### [DIRECTIONS FOR THIS TASK]
All lines of the following material must be written out exactly as they appear.

### [MATERIAL PROVIDED]
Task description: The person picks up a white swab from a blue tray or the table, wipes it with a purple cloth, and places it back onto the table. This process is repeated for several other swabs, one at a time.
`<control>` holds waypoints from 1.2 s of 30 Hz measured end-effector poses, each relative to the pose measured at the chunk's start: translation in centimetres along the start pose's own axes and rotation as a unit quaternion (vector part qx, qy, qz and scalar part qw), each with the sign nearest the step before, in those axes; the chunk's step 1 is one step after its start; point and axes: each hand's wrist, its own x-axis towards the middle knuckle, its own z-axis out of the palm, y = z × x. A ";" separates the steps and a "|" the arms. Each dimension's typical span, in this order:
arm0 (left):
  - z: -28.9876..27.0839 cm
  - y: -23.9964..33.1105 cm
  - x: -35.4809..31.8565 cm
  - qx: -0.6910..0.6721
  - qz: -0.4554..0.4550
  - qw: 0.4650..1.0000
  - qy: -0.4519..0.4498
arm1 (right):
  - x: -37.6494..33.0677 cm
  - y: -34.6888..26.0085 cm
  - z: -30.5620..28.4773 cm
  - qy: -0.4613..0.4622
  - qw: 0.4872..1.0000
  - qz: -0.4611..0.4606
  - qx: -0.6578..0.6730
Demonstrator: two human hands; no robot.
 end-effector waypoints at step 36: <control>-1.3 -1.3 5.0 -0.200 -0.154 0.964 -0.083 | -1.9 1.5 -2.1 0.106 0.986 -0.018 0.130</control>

### [RESPONSE TO THE TASK]
Task description: The person picks up a white swab from a blue tray or the table, wipes it with a purple cloth, and places it back onto the table. This process is repeated for several other swabs, one at a time.
`<control>` holds waypoints from 1.2 s of 30 Hz measured end-effector poses, each relative to the pose measured at the chunk's start: translation in centimetres along the start pose's own axes and rotation as a unit quaternion (vector part qx, qy, qz and scalar part qw), each with the sign nearest the step before, in those axes; the chunk's step 1 is one step after its start; point and axes: each hand's wrist, its own x-axis towards the middle knuckle, its own z-axis out of the palm, y = z × x. A ";" separates the steps and a "|" the arms. Each dimension's typical span, in this order:
arm0 (left):
  - z: -28.9876..27.0839 cm
  - y: -23.9964..33.1105 cm
  - x: -35.4809..31.8565 cm
  - qx: -0.6910..0.6721
  - qz: -0.4554..0.4550
  - qw: 0.4650..1.0000
  - qy: -0.4519..0.4498
arm1 (right):
  - x: -37.6494..33.0677 cm
  - y: -34.6888..26.0085 cm
  - z: -30.5620..28.4773 cm
  - qy: -0.4613..0.4622
  - qw: 0.4872..1.0000
  - qz: -0.4611..0.4606
  - qx: -0.6578..0.6730
Demonstrator: two human hands; no robot.
 end-effector waypoints at step 36: <control>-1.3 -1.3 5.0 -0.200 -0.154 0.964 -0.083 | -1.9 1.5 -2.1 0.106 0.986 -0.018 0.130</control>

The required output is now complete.